### To do
Please count the lines below that hold the word "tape" and give the count without any other text.

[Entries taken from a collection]
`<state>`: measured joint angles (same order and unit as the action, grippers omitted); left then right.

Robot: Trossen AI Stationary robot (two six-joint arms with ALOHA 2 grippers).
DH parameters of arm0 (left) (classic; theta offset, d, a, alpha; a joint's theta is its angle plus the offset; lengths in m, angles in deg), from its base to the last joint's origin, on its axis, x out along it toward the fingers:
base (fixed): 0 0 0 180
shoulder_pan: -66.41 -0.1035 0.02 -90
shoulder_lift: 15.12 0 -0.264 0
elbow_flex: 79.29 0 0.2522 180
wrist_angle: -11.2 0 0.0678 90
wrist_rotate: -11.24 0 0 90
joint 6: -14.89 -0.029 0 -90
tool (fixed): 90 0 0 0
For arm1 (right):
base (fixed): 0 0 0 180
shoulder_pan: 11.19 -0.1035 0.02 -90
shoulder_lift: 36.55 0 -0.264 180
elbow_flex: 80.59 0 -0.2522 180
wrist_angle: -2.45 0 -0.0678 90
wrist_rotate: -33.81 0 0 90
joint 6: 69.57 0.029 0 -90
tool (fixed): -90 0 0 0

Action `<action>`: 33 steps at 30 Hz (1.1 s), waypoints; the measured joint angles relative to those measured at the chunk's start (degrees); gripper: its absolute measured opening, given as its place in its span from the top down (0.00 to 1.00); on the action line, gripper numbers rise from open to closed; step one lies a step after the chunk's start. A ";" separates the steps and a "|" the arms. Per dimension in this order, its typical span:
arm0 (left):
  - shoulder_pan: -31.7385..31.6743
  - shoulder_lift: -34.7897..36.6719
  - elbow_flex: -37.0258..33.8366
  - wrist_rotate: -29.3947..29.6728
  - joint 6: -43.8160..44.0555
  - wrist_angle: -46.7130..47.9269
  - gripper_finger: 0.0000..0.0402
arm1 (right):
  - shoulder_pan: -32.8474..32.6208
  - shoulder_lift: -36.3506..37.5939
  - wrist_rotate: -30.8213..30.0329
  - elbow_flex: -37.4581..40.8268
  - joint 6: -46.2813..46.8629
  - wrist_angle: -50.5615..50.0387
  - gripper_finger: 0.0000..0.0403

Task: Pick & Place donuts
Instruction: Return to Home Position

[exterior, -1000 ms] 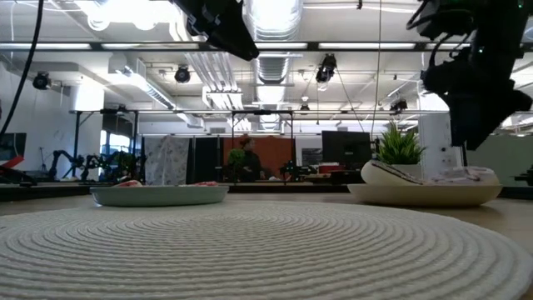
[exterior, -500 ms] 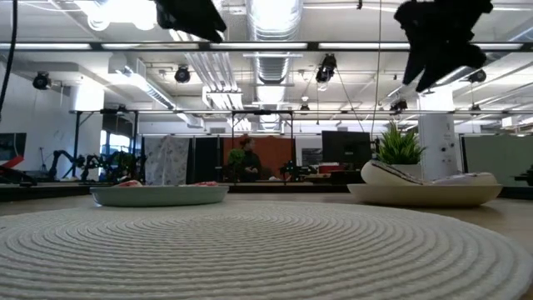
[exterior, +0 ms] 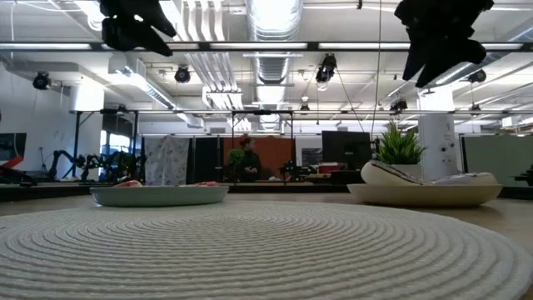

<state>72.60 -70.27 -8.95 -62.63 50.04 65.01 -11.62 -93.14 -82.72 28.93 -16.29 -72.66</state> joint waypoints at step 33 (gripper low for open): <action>-0.09 21.37 -13.42 -4.74 -4.68 -12.86 0.58 | -0.91 47.31 21.02 30.57 -16.23 41.29 0.56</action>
<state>72.52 -48.90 -22.37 -67.36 45.37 52.15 -12.53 -45.83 -61.70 59.50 -32.51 -31.37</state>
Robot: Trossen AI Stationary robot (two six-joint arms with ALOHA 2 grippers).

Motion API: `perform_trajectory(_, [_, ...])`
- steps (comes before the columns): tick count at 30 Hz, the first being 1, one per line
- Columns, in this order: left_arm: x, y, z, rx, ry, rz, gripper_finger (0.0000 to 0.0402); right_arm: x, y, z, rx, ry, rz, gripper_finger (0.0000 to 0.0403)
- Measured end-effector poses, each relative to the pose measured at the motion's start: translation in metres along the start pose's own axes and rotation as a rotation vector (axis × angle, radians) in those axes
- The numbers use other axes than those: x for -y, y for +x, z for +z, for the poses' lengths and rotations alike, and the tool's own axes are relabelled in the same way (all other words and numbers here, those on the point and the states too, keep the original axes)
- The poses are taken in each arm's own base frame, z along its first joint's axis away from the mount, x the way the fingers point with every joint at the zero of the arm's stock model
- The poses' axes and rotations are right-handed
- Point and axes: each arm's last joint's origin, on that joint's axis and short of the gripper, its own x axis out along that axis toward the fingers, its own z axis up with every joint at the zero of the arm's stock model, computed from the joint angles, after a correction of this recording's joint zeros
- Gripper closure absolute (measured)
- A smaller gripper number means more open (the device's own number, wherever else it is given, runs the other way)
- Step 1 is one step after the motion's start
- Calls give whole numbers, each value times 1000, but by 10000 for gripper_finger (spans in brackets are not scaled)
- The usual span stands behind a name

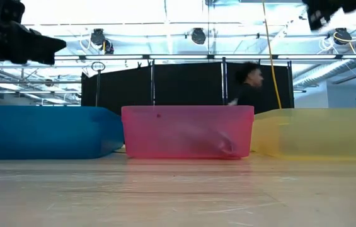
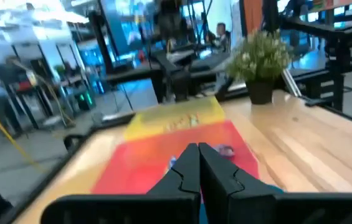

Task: Pick and place Granola Bars by type
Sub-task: Return to Home Position

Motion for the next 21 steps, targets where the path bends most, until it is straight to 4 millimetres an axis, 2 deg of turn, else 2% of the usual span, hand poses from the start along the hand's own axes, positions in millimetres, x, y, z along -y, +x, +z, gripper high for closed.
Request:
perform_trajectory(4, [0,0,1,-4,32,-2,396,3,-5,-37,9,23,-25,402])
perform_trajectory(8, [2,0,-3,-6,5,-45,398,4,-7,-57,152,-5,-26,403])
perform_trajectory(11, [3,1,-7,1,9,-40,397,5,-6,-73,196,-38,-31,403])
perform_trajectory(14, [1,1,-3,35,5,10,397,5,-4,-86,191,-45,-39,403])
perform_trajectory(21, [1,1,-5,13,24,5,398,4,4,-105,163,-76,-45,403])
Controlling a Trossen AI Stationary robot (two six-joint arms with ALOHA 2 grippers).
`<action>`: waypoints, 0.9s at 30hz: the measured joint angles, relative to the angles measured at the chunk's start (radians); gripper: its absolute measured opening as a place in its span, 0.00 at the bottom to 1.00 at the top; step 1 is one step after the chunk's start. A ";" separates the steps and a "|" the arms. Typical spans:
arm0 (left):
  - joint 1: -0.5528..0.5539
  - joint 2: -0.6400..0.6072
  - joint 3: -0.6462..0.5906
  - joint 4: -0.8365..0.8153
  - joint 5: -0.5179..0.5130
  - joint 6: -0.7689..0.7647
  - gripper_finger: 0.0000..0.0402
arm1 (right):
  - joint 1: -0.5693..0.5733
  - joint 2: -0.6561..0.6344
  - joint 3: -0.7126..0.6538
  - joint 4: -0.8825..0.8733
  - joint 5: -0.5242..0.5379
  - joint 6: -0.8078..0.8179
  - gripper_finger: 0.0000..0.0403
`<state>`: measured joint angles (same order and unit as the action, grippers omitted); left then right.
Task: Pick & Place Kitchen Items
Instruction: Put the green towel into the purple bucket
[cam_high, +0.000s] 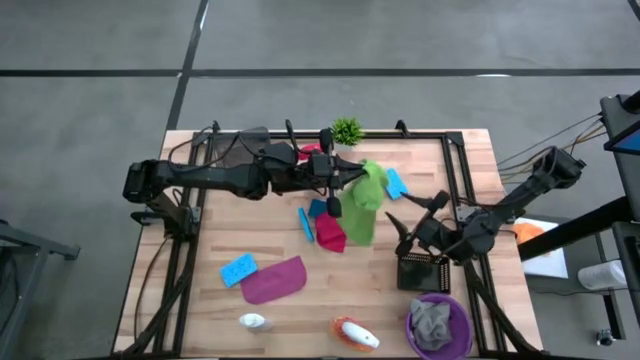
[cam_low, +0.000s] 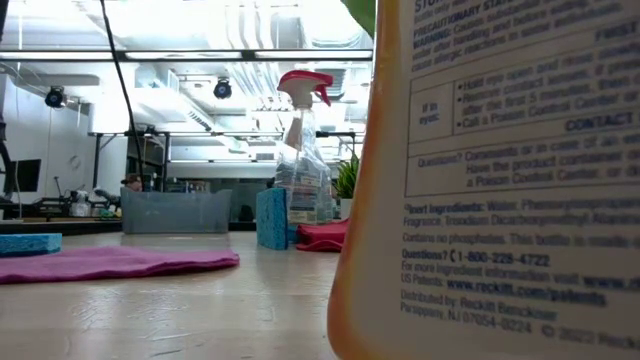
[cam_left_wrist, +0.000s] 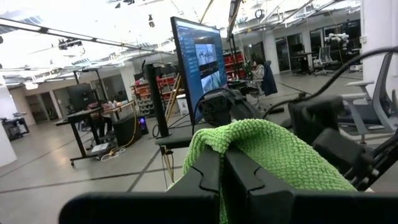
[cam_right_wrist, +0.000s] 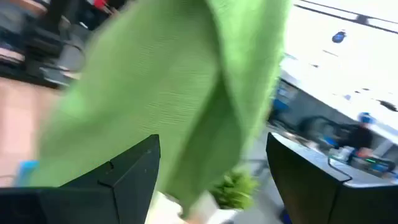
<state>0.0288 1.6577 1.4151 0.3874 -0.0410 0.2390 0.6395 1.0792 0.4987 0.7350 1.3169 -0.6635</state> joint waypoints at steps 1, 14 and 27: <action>0.000 0.000 0.000 0.000 0.000 0.000 0.00 | 0.005 0.001 0.014 0.000 0.025 -0.026 0.72; 0.000 0.000 0.000 -0.021 0.017 0.000 0.00 | 0.011 -0.086 0.055 -0.085 0.044 -0.102 0.72; -0.001 0.000 0.000 -0.053 0.253 -0.001 0.00 | -0.062 -0.420 0.059 -0.822 -0.385 0.498 0.72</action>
<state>0.0280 1.6577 1.4147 0.3344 0.2119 0.2382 0.5775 0.6587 0.5577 -0.0865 0.9317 -0.1652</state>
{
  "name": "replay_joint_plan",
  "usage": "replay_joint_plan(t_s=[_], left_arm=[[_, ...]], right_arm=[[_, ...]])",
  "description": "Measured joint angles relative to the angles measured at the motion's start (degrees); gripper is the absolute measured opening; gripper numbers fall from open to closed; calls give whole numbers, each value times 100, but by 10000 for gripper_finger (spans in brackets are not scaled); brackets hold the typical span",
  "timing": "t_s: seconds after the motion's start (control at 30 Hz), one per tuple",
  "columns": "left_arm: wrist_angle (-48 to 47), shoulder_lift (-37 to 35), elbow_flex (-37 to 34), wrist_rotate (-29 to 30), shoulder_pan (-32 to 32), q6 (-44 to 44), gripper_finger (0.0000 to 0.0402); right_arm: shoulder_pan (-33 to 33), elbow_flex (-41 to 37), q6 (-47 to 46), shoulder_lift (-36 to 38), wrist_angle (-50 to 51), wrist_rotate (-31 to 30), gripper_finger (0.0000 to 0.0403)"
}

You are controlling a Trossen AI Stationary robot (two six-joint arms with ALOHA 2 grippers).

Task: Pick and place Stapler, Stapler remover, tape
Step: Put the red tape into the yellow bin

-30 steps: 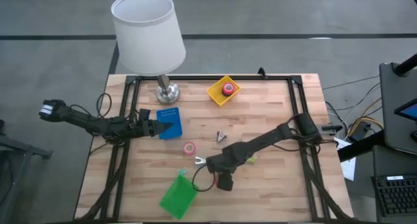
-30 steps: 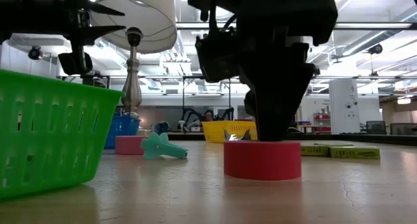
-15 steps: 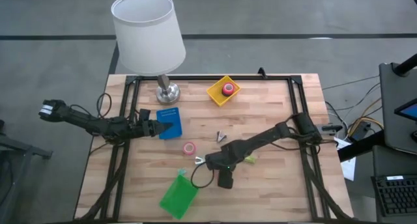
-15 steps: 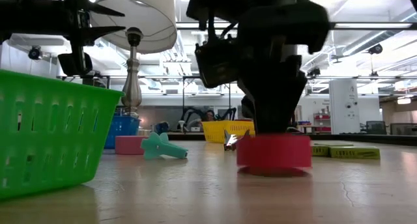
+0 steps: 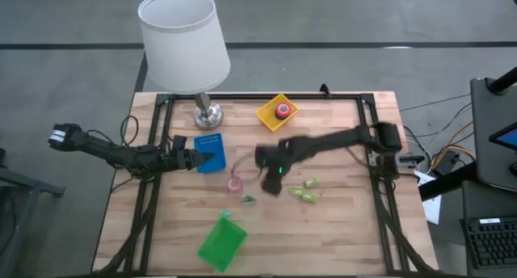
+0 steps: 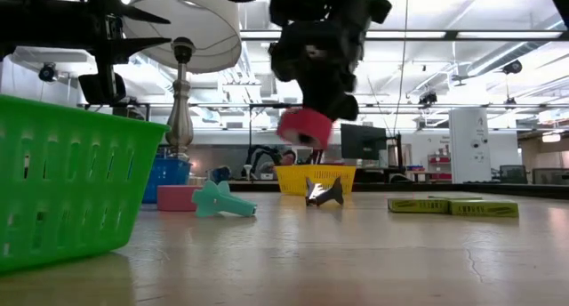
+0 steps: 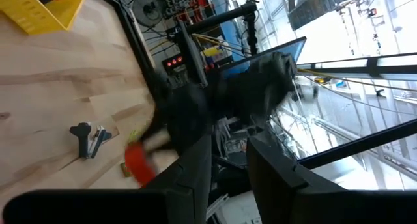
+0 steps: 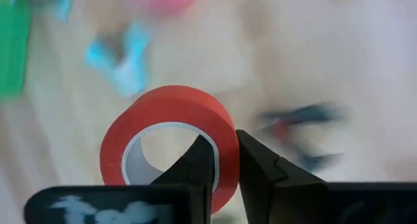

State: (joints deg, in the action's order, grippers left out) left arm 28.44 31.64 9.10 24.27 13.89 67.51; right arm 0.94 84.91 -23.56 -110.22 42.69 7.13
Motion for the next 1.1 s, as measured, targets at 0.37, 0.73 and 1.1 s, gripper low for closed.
replay_joint_plan(t_s=[0.37,0.73,1.1], left_arm=[[-9,3,0,-2,0,0,100],[-21,4,0,21,2,15,99],[-4,2,-2,44,2,83,99]], right_arm=[[1798,617,713,333,222,-590,44],[2841,993,835,324,192,-860,46],[2914,1076,727,-451,589,-605,48]])
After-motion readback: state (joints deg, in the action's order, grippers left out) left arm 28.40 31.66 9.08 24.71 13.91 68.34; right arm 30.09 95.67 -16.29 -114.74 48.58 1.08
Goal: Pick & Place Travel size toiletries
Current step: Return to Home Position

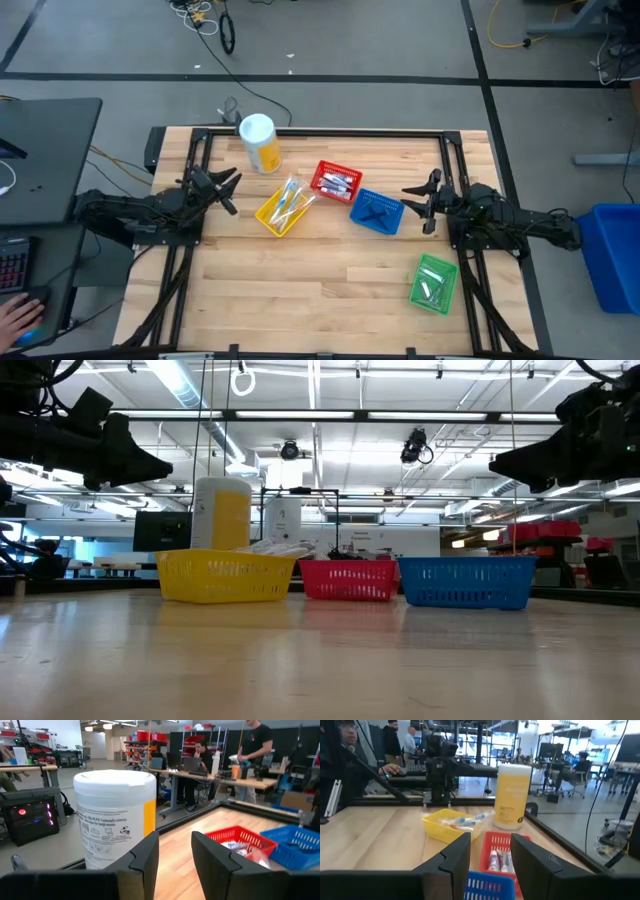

### Response to the task
2